Data provided.
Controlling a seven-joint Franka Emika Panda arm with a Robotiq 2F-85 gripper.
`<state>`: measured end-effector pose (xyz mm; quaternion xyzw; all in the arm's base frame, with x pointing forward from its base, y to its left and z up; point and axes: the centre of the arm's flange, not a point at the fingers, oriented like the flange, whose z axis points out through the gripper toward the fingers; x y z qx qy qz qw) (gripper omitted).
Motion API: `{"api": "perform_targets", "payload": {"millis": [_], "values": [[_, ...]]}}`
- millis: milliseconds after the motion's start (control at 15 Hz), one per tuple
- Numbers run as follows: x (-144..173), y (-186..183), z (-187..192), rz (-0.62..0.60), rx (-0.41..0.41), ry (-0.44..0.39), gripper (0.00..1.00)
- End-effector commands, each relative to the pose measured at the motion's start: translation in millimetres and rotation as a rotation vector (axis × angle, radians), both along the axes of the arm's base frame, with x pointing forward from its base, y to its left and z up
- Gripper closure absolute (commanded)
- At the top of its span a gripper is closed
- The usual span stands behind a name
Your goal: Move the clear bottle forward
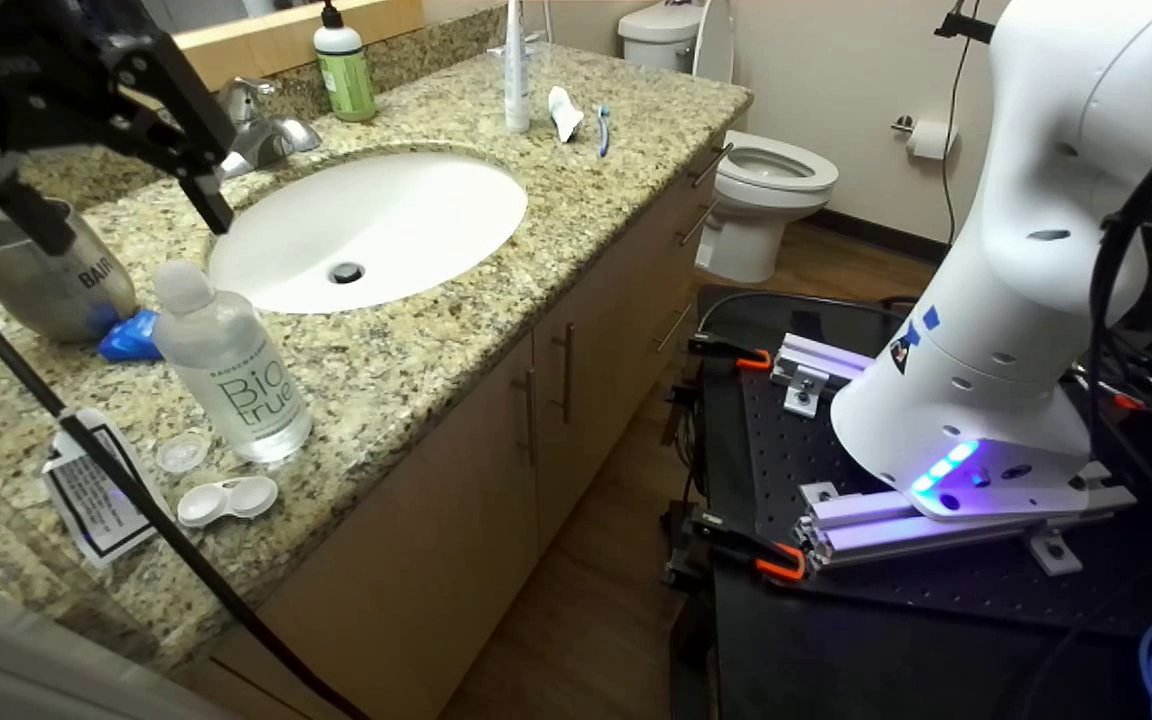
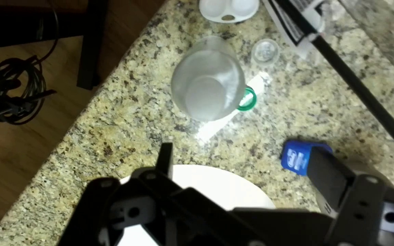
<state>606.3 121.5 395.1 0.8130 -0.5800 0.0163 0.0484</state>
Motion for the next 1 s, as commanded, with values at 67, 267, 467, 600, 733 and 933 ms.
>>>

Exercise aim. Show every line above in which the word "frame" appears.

Answer section.
`<state>`: measured end-effector pose (xyz mm; quaternion xyzw; all in the arm's base frame, with x pointing forward from its base, y to its left and z up; point and axes: the centre of the arm's flange, not a point at the fingers, oriented like the flange, whose z axis points out through the gripper toward the fingers; x y z qx qy qz qw) (gripper omitted).
- End-effector commands, each relative to the pose measured at the motion's start: translation in millimetres and rotation as a rotation vector (axis × angle, radians), both along the axes of the arm's base frame, with x pointing forward from its base, y to its left and z up

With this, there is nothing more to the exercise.